++++ RECORDED INFORMATION ++++

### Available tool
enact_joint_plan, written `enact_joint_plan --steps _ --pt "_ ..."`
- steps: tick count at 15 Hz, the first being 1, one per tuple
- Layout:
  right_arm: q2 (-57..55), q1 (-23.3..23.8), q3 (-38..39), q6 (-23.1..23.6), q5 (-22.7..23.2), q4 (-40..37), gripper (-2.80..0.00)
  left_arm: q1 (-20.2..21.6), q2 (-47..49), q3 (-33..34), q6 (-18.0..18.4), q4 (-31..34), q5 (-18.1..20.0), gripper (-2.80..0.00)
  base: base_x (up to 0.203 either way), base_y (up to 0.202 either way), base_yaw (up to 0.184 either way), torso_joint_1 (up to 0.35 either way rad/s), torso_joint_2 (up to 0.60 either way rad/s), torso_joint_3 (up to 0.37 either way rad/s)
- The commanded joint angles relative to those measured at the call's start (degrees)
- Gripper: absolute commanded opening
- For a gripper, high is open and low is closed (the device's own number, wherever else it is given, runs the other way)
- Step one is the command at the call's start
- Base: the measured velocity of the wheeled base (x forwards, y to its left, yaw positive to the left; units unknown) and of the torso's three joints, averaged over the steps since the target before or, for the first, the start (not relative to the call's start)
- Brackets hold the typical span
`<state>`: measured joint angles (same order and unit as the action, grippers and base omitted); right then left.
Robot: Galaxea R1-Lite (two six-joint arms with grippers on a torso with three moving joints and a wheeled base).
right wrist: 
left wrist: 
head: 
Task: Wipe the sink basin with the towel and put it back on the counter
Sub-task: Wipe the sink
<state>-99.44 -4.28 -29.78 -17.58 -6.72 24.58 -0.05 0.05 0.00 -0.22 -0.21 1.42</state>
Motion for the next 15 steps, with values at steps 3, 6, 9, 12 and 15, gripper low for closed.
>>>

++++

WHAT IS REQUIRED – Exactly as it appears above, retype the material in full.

TASK OUTPUT –
### Available tool
enact_joint_plan, written `enact_joint_plan --steps _ --pt "_ ..."`
- steps: tick count at 15 Hz, the first being 1, one per tuple
- Layout:
  right_arm: q2 (-57..55), q1 (-23.3..23.8), q3 (-38..39), q6 (-23.1..23.6), q5 (-22.7..23.2), q4 (-40..37), gripper (-2.80..0.00)
  left_arm: q1 (-20.2..21.6), q2 (-47..49), q3 (-33..34), q6 (-18.0..18.4), q4 (-31..34), q5 (-18.1..20.0), gripper (-2.80..0.00)
  base: base_x (up to 0.203 either way), base_y (up to 0.202 either way), base_yaw (up to 0.184 either way), torso_joint_1 (up to 0.35 either way rad/s), torso_joint_2 (up to 0.60 either way rad/s), torso_joint_3 (up to 0.37 either way rad/s)
- The commanded joint angles relative to those measured at the call's start (degrees)
- Gripper: absolute commanded opening
- For a gripper, high is open and low is closed (the device's own number, wherever else it is given, runs the other way)
- Step one is the command at the call's start
- Base: the measured velocity of the wheeled base (x forwards, y to its left, yaw positive to the left; units unknown) and of the torso's three joints, averaged over the steps since the target before or, for the first, the start (not relative to the call's start)
- Brackets hold the typical span
`<state>`: measured joint angles (same order and unit as the action, grippers and base omitted); right then left.
Robot: Galaxea R1-Lite (two six-joint arms with grippers on a torso with three moving joints and a wheeled base).
right wrist: 
left wrist: 
head: 
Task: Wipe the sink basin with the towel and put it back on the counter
Sub-task: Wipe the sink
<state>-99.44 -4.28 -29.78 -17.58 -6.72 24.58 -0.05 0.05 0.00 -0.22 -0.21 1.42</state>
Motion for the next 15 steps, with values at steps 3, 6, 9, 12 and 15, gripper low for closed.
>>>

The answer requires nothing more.